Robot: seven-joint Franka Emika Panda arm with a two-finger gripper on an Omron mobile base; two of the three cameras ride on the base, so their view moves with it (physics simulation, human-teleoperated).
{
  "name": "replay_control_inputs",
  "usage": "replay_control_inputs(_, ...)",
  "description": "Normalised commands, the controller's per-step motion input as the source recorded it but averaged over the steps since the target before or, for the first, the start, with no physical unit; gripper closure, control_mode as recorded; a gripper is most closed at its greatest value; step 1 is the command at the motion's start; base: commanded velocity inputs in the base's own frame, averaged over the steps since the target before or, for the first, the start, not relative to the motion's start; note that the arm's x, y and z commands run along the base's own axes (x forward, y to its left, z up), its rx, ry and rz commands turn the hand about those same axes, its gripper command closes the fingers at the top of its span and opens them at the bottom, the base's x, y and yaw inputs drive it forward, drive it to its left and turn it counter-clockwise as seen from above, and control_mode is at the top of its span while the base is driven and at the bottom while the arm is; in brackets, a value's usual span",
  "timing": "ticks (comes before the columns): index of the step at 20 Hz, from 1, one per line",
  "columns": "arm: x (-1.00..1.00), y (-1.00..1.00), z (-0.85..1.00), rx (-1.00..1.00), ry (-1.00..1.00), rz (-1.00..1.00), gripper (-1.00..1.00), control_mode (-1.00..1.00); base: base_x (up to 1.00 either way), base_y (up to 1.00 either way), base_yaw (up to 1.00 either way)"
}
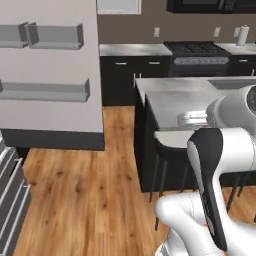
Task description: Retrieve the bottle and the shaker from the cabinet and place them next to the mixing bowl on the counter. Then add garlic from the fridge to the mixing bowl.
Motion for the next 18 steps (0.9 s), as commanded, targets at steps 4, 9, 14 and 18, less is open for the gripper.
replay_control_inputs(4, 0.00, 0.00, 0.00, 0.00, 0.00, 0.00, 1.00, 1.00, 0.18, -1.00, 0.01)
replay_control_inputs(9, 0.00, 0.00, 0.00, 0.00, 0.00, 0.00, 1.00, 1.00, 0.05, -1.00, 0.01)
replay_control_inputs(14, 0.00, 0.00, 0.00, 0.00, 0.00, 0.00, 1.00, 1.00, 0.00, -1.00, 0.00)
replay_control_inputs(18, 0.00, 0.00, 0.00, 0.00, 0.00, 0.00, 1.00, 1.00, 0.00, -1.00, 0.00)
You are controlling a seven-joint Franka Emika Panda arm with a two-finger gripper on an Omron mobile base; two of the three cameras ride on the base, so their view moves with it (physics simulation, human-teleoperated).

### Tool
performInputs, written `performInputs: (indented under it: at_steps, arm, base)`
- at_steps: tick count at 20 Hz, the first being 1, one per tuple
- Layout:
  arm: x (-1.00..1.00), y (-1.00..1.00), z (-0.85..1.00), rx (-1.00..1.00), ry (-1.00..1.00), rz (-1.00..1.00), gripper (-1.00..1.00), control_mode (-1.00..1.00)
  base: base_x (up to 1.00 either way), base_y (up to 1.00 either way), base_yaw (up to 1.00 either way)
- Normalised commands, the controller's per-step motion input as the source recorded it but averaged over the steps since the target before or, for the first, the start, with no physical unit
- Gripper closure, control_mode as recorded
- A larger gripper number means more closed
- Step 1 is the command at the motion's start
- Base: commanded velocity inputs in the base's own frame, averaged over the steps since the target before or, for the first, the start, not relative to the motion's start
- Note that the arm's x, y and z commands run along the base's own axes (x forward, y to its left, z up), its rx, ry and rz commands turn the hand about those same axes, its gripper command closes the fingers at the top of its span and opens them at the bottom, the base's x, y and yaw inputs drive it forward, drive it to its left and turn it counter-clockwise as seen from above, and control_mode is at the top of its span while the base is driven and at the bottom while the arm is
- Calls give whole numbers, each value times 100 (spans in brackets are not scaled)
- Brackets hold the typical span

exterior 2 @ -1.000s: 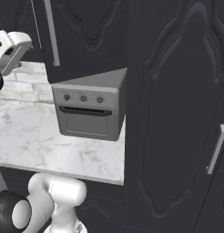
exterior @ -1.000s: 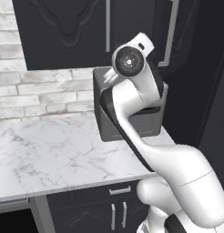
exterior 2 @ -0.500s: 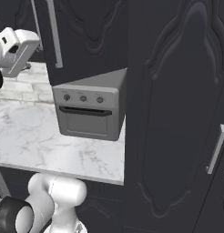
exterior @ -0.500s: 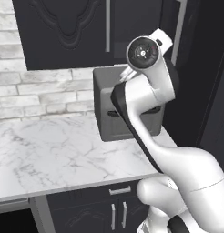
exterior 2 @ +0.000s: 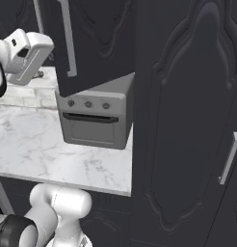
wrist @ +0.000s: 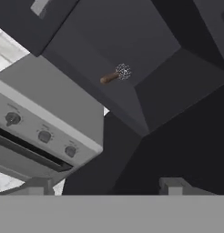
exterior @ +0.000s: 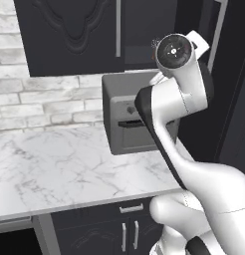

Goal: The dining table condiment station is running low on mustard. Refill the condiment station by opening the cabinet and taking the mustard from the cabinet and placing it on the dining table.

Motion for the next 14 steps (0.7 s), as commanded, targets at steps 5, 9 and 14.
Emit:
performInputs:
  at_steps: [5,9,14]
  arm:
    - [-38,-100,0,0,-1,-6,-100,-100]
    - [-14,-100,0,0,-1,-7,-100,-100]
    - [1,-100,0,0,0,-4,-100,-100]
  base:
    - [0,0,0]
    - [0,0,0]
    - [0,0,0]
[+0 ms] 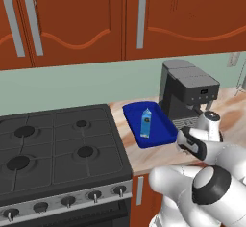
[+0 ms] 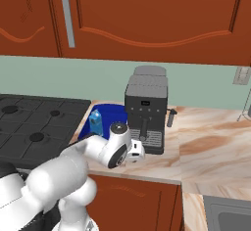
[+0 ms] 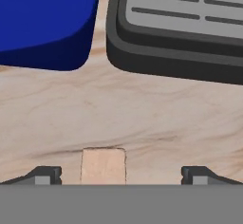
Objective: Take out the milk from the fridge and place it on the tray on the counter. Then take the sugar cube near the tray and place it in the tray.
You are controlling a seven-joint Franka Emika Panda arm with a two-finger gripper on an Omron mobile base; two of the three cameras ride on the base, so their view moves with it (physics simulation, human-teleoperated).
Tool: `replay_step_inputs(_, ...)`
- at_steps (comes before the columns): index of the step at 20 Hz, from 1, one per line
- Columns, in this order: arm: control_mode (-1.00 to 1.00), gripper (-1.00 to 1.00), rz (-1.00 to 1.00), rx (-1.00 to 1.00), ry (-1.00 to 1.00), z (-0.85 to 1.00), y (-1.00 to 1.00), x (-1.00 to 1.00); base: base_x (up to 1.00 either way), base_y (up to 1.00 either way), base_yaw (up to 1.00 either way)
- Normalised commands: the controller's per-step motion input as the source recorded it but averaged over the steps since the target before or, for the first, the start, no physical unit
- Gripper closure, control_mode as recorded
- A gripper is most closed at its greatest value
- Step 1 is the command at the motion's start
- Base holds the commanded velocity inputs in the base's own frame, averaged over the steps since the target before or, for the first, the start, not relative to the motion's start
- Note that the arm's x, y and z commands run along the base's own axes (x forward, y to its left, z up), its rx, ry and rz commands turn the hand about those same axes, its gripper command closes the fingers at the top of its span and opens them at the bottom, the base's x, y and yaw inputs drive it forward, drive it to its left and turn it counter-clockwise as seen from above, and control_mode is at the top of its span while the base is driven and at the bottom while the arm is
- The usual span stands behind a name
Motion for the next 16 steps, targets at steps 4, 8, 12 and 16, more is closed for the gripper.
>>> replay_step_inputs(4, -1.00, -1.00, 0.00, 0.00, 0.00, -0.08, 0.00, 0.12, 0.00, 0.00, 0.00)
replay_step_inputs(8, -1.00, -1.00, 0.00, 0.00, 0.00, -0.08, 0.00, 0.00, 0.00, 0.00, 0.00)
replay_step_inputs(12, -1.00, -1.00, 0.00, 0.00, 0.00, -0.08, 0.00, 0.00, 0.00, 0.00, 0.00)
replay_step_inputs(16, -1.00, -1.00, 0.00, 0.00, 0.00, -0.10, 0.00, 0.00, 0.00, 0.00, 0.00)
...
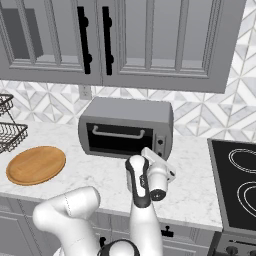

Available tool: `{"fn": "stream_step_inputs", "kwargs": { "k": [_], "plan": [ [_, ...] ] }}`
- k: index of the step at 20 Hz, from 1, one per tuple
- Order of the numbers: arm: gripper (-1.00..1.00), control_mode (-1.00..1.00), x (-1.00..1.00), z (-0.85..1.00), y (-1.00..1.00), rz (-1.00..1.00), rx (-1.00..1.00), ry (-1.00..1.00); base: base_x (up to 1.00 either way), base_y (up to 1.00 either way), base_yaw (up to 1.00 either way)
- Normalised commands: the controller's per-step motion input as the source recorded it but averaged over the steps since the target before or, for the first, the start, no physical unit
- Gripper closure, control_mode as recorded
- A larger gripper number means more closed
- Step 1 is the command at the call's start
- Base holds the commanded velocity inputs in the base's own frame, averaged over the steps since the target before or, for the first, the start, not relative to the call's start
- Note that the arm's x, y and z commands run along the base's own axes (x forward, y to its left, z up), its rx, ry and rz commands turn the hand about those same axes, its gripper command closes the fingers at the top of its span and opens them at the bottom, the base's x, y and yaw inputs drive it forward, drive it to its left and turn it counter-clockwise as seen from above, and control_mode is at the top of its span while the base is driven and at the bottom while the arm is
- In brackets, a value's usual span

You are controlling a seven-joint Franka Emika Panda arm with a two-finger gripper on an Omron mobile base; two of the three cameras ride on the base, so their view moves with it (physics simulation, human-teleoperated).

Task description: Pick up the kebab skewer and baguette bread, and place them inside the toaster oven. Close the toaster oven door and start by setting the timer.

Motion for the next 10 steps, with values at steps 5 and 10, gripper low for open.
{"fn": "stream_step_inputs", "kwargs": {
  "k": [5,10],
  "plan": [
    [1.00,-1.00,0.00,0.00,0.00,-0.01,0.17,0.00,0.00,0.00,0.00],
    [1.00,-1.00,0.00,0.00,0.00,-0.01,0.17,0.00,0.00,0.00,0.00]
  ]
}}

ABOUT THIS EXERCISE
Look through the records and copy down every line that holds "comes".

ANSWER SPACE
  "timing": "ticks (comes before the columns): index of the step at 20 Hz, from 1, one per line",
- at_steps (comes before the columns): index of the step at 20 Hz, from 1, one per line

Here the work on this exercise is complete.